We also saw The Wooten Brothers & Friends, who play at 3rd & Lindsley on Wednesday nights. At one point, Regi Wooten's solo took him out to a front table, where he laid his guitar down flat and transformed it into a percussion instrument, much to the crowd's delight. The power cut out twice during their show, leaving us completely in the dark for a few moments, but nobody left, and the second time the audience kept the song ("Papa Was a Rolling Stone") going during the blackout. Again, $5 cover; not sure what the drinks cost because my host picked up the check. He also filled me in on the Wooten brothers generally; evidently, Victor Wooten was voted best bass player of the year three times running by Bass Player Magazine. (No one else had ever won it twice.) He plays with Bela Fleck and the Flecktones and has his own group, too.

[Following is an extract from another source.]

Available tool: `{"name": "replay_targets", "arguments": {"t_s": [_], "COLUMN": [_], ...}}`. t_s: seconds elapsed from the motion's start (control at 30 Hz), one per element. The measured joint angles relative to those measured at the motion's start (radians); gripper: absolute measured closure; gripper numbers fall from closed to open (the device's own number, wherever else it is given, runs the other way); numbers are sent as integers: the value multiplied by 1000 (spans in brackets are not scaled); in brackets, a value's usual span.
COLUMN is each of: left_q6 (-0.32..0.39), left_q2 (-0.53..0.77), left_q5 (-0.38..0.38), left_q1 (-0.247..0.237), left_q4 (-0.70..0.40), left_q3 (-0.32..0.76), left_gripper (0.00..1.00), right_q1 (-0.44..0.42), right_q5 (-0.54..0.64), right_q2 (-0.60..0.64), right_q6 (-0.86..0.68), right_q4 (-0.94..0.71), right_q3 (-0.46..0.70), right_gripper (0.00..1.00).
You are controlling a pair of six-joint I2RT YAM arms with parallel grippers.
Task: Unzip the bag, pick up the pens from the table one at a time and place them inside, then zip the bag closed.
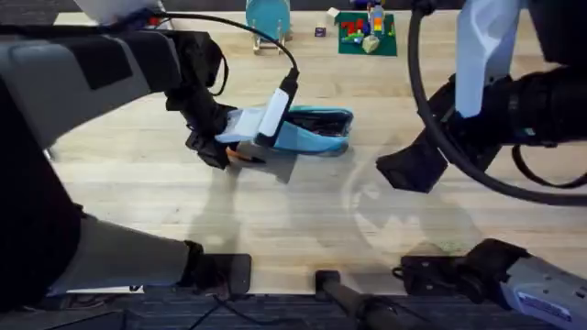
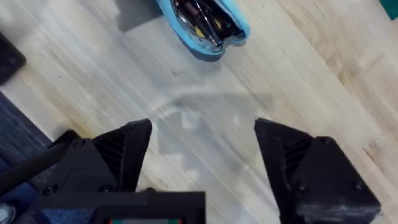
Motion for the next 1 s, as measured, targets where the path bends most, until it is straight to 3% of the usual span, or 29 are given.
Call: {"name": "replay_targets", "arguments": {"t_s": [0.37,0.73,1.0], "left_q6": [0,0,0], "left_q2": [-3,-3,39], "left_q5": [-4,-4,6], "left_q1": [0,0,0], "left_q4": [-16,-25,-178], "left_q3": [-1,3,72], "left_gripper": [945,958,957], "right_q1": [0,0,0], "right_q5": [0,0,0], "right_q2": [0,0,0], "right_q6": [0,0,0], "right_q4": [0,0,0], "right_q3": [0,0,0], "right_gripper": [3,4,5]}}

I also spent an hour or so downtown looking for a decent hat. In Nevada City last summer, I saw a great photograph of Buffalo Bill Cody, who was looking good. His hat was especially fly, so I figured this was my big chance to find one like his. No dice, but when I left the last store, I noticed the very same photograph of Buffalo Bill in the display window. When I mentioned that to the salesman, he gave me the story: It was a standard Tom Mix with a pencil-rolled brim. The crown, he said, looked like Bill sat on it by mistake. And the rakish angle, I'm sure, was a matter of superior personal style. The salesman didn't offer to pencil roll a brim for me; evidently, it takes two hours of painstaking work. To be fair, they didn't have my size anyway.